Requirement
Answer with one figure only, the number of lines below in which "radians" occurs.

Information shown
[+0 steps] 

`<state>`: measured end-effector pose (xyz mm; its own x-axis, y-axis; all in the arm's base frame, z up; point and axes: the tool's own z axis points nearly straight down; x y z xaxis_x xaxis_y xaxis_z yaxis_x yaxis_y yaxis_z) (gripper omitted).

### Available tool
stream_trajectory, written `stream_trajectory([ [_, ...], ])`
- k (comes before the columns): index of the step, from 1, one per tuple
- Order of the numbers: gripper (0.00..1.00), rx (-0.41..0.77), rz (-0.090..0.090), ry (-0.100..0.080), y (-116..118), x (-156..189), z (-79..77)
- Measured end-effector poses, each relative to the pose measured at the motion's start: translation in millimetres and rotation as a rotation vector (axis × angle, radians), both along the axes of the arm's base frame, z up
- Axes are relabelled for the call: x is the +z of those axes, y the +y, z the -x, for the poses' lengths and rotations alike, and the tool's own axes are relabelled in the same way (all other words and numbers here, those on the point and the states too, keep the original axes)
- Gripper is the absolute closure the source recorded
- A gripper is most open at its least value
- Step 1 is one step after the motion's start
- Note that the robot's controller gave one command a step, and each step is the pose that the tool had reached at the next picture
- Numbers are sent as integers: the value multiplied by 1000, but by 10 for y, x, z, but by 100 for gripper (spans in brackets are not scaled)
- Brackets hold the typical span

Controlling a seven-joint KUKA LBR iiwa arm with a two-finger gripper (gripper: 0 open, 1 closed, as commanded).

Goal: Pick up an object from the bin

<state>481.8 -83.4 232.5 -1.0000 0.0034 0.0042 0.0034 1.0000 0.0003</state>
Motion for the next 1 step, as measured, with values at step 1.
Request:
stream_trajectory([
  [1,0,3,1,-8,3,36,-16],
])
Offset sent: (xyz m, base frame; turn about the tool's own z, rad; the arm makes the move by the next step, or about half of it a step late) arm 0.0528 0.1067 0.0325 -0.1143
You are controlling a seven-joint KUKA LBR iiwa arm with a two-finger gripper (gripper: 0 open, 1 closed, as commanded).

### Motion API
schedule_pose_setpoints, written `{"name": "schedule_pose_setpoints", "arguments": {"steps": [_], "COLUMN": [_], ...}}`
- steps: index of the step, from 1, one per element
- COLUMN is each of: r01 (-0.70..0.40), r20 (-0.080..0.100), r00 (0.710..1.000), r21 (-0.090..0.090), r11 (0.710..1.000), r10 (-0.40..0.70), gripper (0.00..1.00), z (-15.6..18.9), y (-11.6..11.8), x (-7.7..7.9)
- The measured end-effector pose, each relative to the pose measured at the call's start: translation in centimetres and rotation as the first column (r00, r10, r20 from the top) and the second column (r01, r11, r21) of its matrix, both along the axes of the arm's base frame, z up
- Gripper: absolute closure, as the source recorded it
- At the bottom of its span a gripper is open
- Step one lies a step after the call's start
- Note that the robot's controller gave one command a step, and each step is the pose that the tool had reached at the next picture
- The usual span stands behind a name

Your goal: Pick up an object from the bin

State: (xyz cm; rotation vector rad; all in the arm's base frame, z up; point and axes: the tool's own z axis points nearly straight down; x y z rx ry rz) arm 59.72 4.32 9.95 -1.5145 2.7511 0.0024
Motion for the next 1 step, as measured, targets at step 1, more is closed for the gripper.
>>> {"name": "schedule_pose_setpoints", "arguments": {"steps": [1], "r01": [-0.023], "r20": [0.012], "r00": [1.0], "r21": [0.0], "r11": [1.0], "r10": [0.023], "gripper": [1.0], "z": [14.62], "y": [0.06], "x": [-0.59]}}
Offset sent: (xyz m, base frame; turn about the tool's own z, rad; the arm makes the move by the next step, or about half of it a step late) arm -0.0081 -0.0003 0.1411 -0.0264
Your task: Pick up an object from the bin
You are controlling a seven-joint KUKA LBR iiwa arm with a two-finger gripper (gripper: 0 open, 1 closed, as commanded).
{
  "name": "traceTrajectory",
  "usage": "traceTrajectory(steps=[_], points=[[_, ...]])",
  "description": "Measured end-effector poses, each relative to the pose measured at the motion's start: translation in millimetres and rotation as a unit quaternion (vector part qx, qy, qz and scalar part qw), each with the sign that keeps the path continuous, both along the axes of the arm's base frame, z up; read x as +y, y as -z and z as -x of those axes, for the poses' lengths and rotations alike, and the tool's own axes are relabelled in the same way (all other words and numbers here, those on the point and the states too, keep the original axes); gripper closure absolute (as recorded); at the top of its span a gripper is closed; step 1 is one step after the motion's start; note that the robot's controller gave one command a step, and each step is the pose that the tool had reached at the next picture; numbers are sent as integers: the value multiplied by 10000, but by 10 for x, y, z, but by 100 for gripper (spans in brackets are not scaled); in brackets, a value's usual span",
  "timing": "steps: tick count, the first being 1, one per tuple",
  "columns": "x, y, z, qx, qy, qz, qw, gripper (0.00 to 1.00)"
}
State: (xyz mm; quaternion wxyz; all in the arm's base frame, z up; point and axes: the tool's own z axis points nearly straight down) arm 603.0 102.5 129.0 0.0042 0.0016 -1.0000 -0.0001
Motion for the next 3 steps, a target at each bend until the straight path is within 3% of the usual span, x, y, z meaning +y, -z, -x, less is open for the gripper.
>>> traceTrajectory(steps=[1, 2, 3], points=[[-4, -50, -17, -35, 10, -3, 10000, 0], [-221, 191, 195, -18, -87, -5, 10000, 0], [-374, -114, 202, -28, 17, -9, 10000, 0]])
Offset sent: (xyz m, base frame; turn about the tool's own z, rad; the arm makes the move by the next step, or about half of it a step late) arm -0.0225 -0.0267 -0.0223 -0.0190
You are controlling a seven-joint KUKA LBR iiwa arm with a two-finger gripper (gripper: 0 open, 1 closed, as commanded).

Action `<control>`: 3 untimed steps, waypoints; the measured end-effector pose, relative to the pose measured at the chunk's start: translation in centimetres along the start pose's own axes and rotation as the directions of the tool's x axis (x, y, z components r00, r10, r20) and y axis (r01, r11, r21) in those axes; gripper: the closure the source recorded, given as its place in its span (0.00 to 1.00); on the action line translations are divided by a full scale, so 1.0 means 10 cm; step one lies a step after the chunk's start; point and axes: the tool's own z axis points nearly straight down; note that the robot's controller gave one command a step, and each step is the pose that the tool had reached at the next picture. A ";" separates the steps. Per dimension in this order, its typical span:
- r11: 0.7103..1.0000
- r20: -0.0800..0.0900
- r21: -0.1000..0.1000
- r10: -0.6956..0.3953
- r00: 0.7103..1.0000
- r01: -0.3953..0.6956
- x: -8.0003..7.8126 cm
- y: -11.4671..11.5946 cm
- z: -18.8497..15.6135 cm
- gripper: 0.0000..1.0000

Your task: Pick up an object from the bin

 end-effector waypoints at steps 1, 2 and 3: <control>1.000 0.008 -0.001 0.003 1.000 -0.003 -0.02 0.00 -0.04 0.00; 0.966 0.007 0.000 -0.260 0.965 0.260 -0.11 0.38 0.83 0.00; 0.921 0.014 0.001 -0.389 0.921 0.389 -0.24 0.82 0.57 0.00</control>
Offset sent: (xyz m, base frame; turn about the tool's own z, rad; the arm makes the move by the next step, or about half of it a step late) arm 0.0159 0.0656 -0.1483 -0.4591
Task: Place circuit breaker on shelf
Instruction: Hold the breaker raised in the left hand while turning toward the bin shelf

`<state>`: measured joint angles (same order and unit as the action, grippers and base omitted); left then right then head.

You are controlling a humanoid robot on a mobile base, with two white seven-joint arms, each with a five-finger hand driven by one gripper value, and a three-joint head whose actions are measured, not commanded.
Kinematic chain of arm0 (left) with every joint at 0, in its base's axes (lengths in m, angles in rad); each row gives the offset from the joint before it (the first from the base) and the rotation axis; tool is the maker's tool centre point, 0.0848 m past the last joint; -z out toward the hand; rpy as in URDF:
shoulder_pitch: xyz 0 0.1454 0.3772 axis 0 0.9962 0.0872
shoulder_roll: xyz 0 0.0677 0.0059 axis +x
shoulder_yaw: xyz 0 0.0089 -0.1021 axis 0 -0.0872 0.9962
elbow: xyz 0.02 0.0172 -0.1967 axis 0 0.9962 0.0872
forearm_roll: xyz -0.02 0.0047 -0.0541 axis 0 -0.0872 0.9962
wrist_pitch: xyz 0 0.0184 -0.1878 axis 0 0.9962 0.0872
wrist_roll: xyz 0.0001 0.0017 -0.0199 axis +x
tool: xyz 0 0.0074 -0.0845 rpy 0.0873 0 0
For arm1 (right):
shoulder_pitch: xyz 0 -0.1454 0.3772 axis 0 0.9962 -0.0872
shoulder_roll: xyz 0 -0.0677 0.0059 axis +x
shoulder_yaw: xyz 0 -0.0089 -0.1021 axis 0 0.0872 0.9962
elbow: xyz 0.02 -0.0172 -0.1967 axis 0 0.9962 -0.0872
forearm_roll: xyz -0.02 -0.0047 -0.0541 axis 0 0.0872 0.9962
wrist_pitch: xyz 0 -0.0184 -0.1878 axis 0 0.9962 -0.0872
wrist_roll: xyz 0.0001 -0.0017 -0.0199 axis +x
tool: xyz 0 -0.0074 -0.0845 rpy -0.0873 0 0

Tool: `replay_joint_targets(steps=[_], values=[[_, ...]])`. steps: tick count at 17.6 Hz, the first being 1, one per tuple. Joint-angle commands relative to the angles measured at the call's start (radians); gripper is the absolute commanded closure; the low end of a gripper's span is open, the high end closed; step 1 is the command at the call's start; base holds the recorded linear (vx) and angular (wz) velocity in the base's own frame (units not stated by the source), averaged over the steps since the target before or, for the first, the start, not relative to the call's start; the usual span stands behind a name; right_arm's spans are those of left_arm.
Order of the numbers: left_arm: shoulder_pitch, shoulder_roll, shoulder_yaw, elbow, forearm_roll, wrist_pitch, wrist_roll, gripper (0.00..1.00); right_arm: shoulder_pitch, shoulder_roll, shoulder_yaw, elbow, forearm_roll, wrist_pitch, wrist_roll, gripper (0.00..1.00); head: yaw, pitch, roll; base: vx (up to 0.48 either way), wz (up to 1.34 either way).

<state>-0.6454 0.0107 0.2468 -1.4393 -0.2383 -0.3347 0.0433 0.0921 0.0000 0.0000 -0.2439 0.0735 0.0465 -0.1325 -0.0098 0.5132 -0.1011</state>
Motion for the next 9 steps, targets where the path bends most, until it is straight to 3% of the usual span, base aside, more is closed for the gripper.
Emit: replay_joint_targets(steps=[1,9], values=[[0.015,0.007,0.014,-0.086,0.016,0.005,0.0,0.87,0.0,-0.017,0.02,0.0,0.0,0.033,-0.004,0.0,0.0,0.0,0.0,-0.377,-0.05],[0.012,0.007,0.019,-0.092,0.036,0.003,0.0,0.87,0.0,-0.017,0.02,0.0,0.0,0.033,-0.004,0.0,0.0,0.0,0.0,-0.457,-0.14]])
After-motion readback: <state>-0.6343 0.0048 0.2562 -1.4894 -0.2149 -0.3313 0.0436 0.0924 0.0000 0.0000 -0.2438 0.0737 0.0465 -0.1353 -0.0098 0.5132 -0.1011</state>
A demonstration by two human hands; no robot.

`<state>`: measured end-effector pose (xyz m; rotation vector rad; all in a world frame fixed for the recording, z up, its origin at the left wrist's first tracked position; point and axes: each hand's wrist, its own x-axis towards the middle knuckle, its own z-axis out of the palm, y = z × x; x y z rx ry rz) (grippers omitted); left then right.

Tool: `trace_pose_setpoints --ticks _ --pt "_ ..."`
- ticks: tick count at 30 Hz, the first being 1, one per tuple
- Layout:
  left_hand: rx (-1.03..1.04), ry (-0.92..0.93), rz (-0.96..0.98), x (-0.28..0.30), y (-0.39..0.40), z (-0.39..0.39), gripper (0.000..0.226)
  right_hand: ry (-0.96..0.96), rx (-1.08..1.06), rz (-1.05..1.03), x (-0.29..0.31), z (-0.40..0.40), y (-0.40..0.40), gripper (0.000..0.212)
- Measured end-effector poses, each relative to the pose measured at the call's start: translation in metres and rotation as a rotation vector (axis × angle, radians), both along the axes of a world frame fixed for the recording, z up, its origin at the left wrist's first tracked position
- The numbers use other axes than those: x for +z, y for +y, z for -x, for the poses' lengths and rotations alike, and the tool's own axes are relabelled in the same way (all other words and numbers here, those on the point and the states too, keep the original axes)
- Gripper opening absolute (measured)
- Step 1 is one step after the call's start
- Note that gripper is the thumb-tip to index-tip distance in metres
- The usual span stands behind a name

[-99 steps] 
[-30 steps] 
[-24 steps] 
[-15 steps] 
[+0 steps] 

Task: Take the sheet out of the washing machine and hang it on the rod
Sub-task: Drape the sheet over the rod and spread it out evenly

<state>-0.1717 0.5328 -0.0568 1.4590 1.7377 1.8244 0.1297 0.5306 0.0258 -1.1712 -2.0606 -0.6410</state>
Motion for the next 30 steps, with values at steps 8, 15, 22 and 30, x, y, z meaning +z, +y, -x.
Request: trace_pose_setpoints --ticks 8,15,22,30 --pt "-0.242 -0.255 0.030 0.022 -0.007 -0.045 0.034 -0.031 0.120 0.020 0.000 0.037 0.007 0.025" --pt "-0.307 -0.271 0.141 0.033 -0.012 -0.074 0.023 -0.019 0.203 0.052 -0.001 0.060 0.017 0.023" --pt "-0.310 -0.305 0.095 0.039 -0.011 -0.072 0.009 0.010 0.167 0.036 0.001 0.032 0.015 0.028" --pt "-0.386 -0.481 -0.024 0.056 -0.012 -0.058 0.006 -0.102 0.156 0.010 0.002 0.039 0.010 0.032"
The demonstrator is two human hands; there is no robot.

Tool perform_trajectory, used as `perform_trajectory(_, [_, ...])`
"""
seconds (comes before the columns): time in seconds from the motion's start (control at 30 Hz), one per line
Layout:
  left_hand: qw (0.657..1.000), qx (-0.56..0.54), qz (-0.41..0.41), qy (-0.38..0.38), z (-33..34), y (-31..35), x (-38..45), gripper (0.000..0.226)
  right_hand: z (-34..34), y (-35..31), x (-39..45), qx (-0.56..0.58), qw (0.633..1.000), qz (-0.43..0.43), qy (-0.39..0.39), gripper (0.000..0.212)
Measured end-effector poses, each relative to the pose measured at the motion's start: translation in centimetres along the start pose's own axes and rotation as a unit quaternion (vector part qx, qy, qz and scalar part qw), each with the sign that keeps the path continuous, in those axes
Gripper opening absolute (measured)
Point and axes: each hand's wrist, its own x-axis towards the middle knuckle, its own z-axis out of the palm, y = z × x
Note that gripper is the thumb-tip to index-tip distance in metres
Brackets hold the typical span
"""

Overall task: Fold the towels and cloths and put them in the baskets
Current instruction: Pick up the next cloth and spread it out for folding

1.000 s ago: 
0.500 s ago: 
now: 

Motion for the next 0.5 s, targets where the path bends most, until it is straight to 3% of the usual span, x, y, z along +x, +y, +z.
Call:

Solved exercise
3